L’expert « concluait à l’existence d’une nappe phréatique et des failles qui n’étaient pas apparues dans les documents qui ont servi de base au tribunal administratif (en février 2011) pour exiger du préfet la délivrance de l’autorisation de création du centre » de stockage, a expliqué M. Goasdoué.

Mme Batho a considéré que ce rapport « était suffisamment sérieux pour le faire expertiser de manière indépendante », a ajouté M. Goasdoué. « Elle m’a dit qu’en attendant les résultats de cette nouvelle expertise, il n’y aurait pas d’autorisation d’ouverture » de ce centre de stockage construit par le groupe GDE. « Ceci conduit à un moratoire de fait ».

Le centre, dont la construction a débuté en mars 2012 (BIEN mars 2012) et est très avancée, jouxte le haras et devait ouvrir à brève échéance pour accumuler pendant ses 17 années d’exploitation 2,34 millions de tonnes de déchets industriels.

Les éleveurs craignent que des fuites ne polluent ces terres à la qualité réputée auprès des propriétaires de chevaux de la région. De nombreux haras privés gravitent autour du Haras national du Pin.

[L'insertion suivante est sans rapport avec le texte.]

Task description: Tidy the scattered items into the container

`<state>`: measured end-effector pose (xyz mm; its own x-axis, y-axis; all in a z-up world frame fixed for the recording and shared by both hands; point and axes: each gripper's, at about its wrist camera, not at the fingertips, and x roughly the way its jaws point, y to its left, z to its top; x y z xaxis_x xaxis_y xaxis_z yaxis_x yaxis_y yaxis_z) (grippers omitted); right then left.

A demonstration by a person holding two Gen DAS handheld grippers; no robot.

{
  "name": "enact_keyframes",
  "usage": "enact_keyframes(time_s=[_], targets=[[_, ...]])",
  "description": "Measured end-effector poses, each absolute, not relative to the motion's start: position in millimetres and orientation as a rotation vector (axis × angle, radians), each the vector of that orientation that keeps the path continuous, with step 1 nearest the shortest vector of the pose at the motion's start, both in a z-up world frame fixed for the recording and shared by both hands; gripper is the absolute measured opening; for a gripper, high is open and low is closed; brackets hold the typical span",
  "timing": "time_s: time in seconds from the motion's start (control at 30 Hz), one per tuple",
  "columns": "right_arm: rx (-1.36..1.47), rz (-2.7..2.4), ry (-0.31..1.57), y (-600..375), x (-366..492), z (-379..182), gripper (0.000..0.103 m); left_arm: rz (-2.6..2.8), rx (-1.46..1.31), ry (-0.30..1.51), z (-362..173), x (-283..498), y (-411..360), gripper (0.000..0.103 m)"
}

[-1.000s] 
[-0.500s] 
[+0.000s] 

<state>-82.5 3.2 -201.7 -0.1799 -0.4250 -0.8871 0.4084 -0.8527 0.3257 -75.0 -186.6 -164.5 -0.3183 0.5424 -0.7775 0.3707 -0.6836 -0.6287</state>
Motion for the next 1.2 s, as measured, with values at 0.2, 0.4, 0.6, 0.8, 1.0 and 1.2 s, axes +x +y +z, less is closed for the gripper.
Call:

La décision de la ministre « intervient à quelques semaines de la dernière étape de ce projet, l’autorisation d’exploiter », a précisé auprès de l’AFP le président PS du conseil régional de Basse-Normandie, Laurent Beauvais, qui a participé à la manifestation avec notamment l’animateur de télévision Thierry Ardisson, qui possède une maison dans les environs.

« J’avais moi-même demandé un moratoire », a ajouté M. Beauvais, selon lequel « le choix de Nonant-le Pin, zone d’élevage, pour une décharge de déchets industriels est un mauvais choix ».

Et « on avait l’impression qu’il n’y avait pas eu toute la transparence nécessaire lors des études précédentes », a-t-il ajouté. « Or le problème est de savoir si ce chantier peut avoir des conséquences sur la santé et l’environnement ».

« On a gagné une bataille mais on n’a pas gagné la guerre », s’est exclamé Noëlle Sandoz, présidente de Nonant Environnement, interrogée par l’AFP. « On a été entendu par la ministre, on a eu raison de lui faire confiance », a-t-elle ajouté.

« Une fois que la ministre aura tiré sur la ficelle de ce dossier, on ira vers la victoire totale », a conclu Mme Sandoz.

GDE se présente comme le numéro deux du recyclage de déchets en France avec plus de 50 sites et un millier de salariés.